The projections 12 provided for the respective ribs 11 are arranged such that the ends of two adjacent projections 12 touch in the direction of arrangement of the ribs 11. More precisely, the first lateral parallel part 121 a of one protrusion 12 contacts the second lateral parallel part 122 a of another protrusion 12 positioned in front of the one protrusion 12. In addition, the second lateral parallel part 122a of the one protrusion 12 contacts the first lateral parallel part 121a of yet another protrusion 12, which is positioned behind the one protrusion 12.

Thus, the intervals between one rib 11 and two other ribs 11, which are arranged in front of and behind the one rib 11, are determined by how far the projection 12 provided outside the one rib 11 extends in the arrangement direction (front-back direction) of the Ribs 11 extends. This means that with uniform sizes of the projections 12, the distances between the ribs 11 also become uniform.

The protrusions 12 of the radiator 10 of the present embodiment are formed by punching as described later.
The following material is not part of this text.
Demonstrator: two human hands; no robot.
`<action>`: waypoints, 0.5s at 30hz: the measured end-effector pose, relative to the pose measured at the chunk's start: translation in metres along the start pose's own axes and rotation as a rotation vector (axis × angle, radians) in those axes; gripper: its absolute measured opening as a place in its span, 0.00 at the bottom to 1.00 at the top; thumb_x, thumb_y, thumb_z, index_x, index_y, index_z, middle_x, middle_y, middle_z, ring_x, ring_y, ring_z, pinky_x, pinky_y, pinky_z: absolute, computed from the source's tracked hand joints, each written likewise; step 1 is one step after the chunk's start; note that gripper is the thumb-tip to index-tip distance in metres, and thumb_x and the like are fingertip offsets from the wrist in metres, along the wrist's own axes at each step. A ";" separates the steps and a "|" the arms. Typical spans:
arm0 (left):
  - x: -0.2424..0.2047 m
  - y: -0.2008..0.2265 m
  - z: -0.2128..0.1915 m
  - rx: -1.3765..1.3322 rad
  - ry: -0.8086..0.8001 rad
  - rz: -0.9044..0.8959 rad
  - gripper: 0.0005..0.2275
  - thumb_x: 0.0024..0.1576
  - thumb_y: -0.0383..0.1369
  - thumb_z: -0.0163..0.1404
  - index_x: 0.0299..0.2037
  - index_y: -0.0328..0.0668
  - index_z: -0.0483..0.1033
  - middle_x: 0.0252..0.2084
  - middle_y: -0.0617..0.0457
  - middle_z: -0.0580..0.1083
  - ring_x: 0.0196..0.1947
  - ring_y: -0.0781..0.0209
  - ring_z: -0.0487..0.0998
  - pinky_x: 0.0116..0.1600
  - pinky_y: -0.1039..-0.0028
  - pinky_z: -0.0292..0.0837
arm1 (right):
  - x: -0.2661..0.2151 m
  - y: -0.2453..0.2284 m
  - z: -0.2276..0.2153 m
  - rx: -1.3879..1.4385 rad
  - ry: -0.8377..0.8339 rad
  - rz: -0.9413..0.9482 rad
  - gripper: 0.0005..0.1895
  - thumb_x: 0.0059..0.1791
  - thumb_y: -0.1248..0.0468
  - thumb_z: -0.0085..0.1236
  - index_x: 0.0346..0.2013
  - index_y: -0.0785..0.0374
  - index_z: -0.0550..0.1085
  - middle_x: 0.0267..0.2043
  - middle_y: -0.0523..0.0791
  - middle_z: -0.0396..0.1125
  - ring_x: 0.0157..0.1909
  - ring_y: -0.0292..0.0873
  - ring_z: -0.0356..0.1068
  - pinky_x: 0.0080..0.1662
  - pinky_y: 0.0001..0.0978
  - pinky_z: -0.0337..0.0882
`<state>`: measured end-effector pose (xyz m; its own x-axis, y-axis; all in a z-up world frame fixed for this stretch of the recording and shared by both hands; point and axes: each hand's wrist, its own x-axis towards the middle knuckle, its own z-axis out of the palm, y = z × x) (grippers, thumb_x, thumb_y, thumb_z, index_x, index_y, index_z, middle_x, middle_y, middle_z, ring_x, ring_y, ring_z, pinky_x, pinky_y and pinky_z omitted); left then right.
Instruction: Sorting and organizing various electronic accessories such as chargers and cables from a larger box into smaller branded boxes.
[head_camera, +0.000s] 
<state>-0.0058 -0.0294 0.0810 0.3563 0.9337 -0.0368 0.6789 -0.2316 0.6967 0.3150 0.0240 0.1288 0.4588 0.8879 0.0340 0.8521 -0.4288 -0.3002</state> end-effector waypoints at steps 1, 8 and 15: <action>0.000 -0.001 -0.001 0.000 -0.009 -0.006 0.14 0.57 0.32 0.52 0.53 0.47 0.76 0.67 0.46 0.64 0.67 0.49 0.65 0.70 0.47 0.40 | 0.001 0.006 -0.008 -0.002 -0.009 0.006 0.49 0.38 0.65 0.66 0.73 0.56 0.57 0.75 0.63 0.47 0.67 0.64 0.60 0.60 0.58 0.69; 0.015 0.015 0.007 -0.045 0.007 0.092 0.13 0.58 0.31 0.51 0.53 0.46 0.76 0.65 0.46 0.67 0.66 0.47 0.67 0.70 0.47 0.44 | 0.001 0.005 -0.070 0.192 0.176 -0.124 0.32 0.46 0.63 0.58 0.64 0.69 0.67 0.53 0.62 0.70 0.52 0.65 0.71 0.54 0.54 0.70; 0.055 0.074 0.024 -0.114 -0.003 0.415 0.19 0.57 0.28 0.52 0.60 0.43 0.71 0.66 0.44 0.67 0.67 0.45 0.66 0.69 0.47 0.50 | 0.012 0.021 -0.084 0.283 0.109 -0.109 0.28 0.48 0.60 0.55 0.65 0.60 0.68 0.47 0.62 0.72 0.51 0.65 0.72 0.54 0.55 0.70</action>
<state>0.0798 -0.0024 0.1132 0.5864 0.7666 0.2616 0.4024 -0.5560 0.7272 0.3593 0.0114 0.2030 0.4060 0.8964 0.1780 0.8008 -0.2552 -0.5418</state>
Thereby, the sizes of the projections 12 can be made uniform, so that the intervals between the ribs 11 can be uniform.

In the radiator 10, with the first side parallel parts 121a of the protrusions 12 contacting the respective adjacent second side parallel parts 122a, the tabs 121b fit into the respective recesses 122b. This makes it difficult to move the ribs 11 in the longitudinal direction (left-right direction) relative to each other.

In the up-down direction, the projections 12 are provided essentially centrally in the transverse direction of the respective ribs 11.

Each connecting part 13 is L-shaped and includes a first connecting part 131 connected to the corresponding rib 11 and a second connecting part 132 connected to the corresponding protrusion 12. The first connecting part 131 is connected to a substantially central portion in the transverse direction of the corresponding rib 11. The second connecting part 132 is bent at 90 degrees. This creates a 90 degree angle between the surface of the rib 11 and the surface of the corresponding protrusion 12.

For example, the radiator 10 can be made of an aluminum material such as aluminum and an aluminum alloy. Alternatively, the radiator 10 can be made of copper or a composite material of aluminum or an aluminum alloy and carbon. Alternatively, the radiator 10 can also contain the ribs 11 made of an aluminum-carbon composite material and the projections 12 and the connecting parts 13 made of an aluminum material.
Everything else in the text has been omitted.